If you stand near the infinity pools marking the location of the Twin Towers at what is now the National September 11 Memorial & Museum, the sound of roaring water overpowers all of the bustle and noise of New York City.
As I stood in the middle of the site back in March, I was humbled. I allowed myself a quiet moment for reflection on the way the events of 9/11 have shaped my life.
As a wide-eyed 9-year-old, I wasn’t quite sure what 9/11 would mean for me going forward, and I’m still not quite sure what it means for me as an American, as a senior in college and as a global citizen.
Each year, we come back on Sept. 11 to re-evaluate what it means to be a “post-9/11” society. We hear this phrase repeated so often that I’m not even sure it has much meaning anymore.
We’ve seen the U.S. government take new strides in violating citizens’ rights. The great National Security Agency debacle (and intelligence reform in general) has illustrated that we as a country have failed to become safer and more secure in many ways. We are used to infringements in our personal lives with little concern. Policies such as the Patriot Act or the Foreign Intelligence Surveillance Act have given the government extensive control over the flow of information in this country, which becomes more dangerous as technology continues to expand its reach.
We have become embroiled in messy, armed conflicts across the Middle East. We have seen the sun rise and set on the war in Iraq, while the war in Afghanistan continues. The nation and the public are weary of war and international involvement is counted in money spent, rather than lives saved — forget about moral responsibility.
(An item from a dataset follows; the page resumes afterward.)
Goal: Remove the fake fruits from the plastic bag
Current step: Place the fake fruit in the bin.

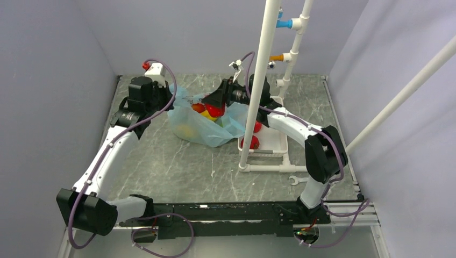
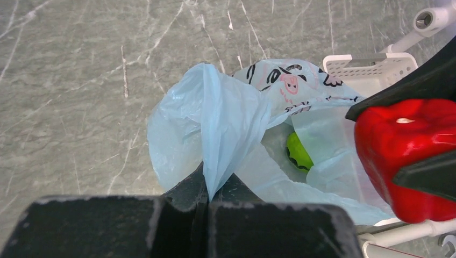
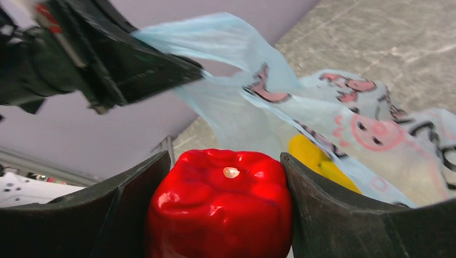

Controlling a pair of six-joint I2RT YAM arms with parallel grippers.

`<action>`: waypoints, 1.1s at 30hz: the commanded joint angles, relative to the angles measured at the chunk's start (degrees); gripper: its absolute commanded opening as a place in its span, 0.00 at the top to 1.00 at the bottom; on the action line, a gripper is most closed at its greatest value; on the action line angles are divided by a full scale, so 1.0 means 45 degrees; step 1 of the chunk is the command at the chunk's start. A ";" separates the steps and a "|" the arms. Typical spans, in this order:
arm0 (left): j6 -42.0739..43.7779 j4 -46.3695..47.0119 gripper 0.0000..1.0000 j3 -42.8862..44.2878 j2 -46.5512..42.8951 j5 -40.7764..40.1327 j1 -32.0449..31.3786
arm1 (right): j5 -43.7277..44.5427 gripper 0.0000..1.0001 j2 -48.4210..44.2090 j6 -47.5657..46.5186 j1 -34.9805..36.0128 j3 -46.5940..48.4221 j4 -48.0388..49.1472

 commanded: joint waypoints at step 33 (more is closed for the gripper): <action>-0.0210 0.0034 1.00 0.0424 -0.0989 -0.0950 0.0171 | 1.2918 0.41 -0.5546 -0.5118 -0.0999 -0.4606 -0.9233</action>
The military uses technology once only dreamed about in science fiction, and we are faced with more questions than ever before about the ethical implications and international consequences of drones.
One of the phrases that echoed across the country after 9/11 was “United we stand.”
That we rarely, if ever, hear it anymore is perhaps the most telling development I have seen in post-9/11 America. We are more divided than we ever have been before, except for possibly during the Civil War.
Hatred and inequality are rampant. Religion and race are becoming more glaringly obvious as people look for differences between “us” and “them.” We are surely not living up the ideals of our forefathers when we seek to discredit or destroy our fellow Americans or our fellow human beings.
I sometimes worry that those who attacked us got what they wanted. They wanted America to be divided the way that we are now.
What is a “post-9/11” society? It is chaotic. We aren’t “post-9/11″ at all. We can’t seem to let it go — nor should we – but we are living in the shadow of 9/11, rather than living in memory.